Based on our affinity diagram that categorized by questions types, we observed that “What” single criteria questions and “When” questions performed well, while “How” questions and multi-criteria “What” questions performed poorly.

FUTURE WORK

The ability of voice assistants to answer questions where the answer is placed in a web table was better than we expected. However, we do see several opportunities for voice assistants to improve.

Provide overview of the information collected

Voice assistants do not solve the problem of accessibility to web tables for people who use screen readers. They can really help when users know what they want. However, they do not help when people need to browse to gain an overview of the information provided. There is still a need for more innovation on this persistent challenge.

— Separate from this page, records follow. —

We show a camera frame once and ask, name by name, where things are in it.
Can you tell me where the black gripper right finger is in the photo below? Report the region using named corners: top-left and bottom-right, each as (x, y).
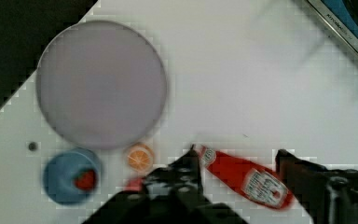
top-left (275, 149), bottom-right (358, 224)

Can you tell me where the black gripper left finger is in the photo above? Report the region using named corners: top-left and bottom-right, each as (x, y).
top-left (143, 145), bottom-right (205, 213)

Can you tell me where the toaster oven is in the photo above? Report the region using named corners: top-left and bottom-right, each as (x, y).
top-left (303, 0), bottom-right (358, 59)

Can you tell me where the pink red toy fruit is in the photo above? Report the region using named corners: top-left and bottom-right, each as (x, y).
top-left (124, 177), bottom-right (143, 191)

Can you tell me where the orange slice toy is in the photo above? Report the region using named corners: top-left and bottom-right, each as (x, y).
top-left (127, 144), bottom-right (154, 173)

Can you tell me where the red ketchup bottle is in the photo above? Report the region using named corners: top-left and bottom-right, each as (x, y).
top-left (196, 145), bottom-right (294, 210)

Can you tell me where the red toy strawberry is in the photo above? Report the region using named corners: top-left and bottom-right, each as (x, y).
top-left (74, 169), bottom-right (97, 191)

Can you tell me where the blue bowl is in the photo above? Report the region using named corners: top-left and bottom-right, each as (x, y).
top-left (42, 148), bottom-right (102, 205)

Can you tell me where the round lavender plate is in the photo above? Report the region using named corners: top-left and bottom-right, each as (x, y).
top-left (36, 21), bottom-right (168, 149)

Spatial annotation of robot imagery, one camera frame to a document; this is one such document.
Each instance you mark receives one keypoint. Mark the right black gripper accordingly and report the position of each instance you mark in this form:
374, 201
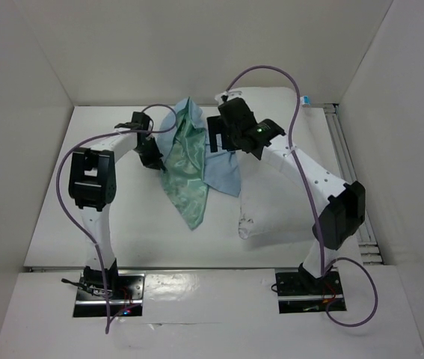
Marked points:
216, 134

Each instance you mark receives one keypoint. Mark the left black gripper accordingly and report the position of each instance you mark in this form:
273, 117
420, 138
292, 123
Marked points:
155, 161

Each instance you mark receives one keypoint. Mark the light blue pillowcase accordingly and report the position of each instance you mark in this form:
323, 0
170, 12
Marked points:
191, 168

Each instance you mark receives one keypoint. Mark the white pillow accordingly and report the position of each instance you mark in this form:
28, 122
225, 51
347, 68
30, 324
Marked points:
272, 207

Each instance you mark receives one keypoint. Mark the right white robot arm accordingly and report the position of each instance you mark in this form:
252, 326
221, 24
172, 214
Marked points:
338, 207

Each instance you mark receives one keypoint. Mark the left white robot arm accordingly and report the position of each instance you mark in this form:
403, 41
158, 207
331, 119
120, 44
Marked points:
93, 187

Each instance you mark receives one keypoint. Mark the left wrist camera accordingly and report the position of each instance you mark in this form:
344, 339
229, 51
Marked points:
141, 121

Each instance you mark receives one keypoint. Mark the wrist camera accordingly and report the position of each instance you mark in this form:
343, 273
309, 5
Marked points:
141, 121
230, 92

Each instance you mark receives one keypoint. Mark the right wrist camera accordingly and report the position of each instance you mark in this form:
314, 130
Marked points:
230, 92

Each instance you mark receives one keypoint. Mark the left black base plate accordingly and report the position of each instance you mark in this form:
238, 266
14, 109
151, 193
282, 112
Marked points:
126, 299

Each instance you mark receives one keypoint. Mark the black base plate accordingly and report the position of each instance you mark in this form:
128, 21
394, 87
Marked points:
298, 292
126, 299

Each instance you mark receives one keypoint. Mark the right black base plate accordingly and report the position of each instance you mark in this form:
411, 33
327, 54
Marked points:
298, 292

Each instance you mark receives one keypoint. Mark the aluminium rail frame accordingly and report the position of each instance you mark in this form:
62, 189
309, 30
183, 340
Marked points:
368, 245

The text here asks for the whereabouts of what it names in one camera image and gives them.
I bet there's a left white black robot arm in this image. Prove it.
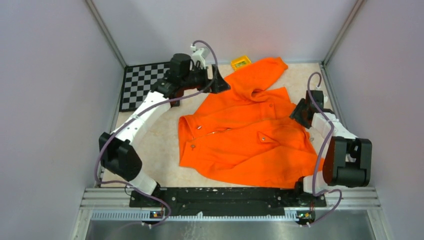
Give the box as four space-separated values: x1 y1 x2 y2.
98 53 230 207

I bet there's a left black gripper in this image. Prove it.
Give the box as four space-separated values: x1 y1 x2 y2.
181 63 230 94

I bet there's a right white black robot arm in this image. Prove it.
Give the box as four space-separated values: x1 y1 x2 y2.
290 90 373 206

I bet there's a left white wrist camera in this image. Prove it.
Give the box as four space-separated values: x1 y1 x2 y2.
190 45 211 69

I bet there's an orange jacket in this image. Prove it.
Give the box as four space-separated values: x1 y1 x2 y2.
178 57 317 189

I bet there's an aluminium frame rail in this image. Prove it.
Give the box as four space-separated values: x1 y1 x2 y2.
72 187 391 240

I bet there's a yellow toy crate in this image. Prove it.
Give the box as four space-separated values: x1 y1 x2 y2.
230 55 252 71

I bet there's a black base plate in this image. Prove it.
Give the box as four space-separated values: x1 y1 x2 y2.
129 187 327 217

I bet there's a black and white chessboard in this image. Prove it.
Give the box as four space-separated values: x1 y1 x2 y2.
119 62 170 112

Enable to answer multiple criteria questions

The ability to answer multiple criteria questions would help a lot for visually impaired users. This functionality could be done either by allowing users to ask complex questions (e.g. What kinds of jeans does American Eagle have? What is a good movie in theater for Thanksgiving? ).

Understand comparison terms

Voice assistants could benefit screen reader users more if they had a basic understanding of comparison terms such as cheapest or fastest, and if they had a basic understanding of common entities found in tabled information, such as prices, sizes, and days and times.

REFLECTION

Creating new technology is not always the solution

Before participating in this project, I had a misconception that current voice assistants are not function well enough, simply judging based on my daily interaction with my personal voice assistant. Whenever I involved in a voice technology related project, I always tried to develop something new and never thought of investigating and comparing the performance across all the current voice assistants. One of the most important things I have learned from this project is that developing new technology is not always the solution when the current state of the art is “good enough” to fulfill user’s needs. This doesn’t mean that we should be satisfied with where we at, but we should focus on what exactly is the problem we are solving before jumping into any new technical solutions.